En las próximas semanas Estados Unidos se debate entre elegir para la presidencia del gobierno a una candidata floja o a un pésimo candidato. Susto o muerte. El asunto no es baladí, si tenemos en cuenta que en Washington se dirime en cierta medida el destino del mundo entero.

Nos gustará más o menos, pero es razonable que Clinton opte a la presidencia. No solo trabajó duro en la candidatura de su marido, sino que además ella misma se la disputó años después a su compañero de partido y actual presidente, Barack Obama. Sin embargo, es una incógnita saber qué demonios hace Trump en ese berenjenal.

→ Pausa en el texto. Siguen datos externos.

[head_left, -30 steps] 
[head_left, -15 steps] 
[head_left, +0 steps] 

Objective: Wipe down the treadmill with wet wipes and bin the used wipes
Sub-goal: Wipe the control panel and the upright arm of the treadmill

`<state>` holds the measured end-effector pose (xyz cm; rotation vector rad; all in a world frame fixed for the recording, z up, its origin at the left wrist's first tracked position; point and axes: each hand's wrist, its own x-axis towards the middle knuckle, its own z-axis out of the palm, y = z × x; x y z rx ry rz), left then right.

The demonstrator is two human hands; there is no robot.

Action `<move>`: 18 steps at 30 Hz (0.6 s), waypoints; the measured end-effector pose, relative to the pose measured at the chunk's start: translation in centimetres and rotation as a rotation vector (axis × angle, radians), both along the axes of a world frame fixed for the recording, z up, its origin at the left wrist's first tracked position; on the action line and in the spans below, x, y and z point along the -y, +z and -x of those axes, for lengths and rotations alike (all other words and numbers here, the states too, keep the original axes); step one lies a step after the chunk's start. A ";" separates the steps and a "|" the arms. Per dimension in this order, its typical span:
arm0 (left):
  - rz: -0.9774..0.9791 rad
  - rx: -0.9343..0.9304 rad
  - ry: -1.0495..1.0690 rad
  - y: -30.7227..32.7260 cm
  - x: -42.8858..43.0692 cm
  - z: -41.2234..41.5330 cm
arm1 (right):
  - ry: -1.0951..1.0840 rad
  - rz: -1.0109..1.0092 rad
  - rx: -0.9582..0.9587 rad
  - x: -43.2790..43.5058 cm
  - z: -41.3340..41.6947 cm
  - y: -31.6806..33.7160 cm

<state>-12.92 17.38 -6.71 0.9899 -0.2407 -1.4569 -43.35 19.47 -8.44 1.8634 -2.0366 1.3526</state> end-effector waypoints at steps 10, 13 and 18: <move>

La incógnita no es por qué este hombre sin bagaje político, sin educación ni modales, intelectualmente tan básico, quiere ser presidente, sino por qué millones de ciudadanos están dispuestos a concederle semejante capricho.

Me gustaría poder resaltar las luces y las sombras de este enfant terrible, pero no he encontrado ninguna luz. Trump, que insulta la inteligencia de sus votantes en potencia un día tras otro, es el peor candidato que recuerdo. (George Bush fue un pésimo presidente, pero ni siquiera fue tan mal candidato).

Trump defiende el aislacionismo de Estados Unidos, acusa a los inmigrantes de todos los males del planeta, acosa y agrade verbalmente a las mujeres con un lenguaje soez, insulta a todo aquel que no le dé la razón -incluidos algunos miembros de su partido-, agita el bulo del fraude electoral cuando los sondeos no le van bien y no tiene ni idea del conflicto en Oriente Medio, como él mismo ha reconocido («pero si fuera presidente, lo aprendería todo en media hora»).

Esta joyita es la que pretende hacer grande a América de nuevo (Make America Great Again!). Es el turno de los estadounidenses de demostrar que su concepto de la grandeza es muy diferente al de este millonario engreído que ha rebajado la escena política estadounidense hasta límites insospechados.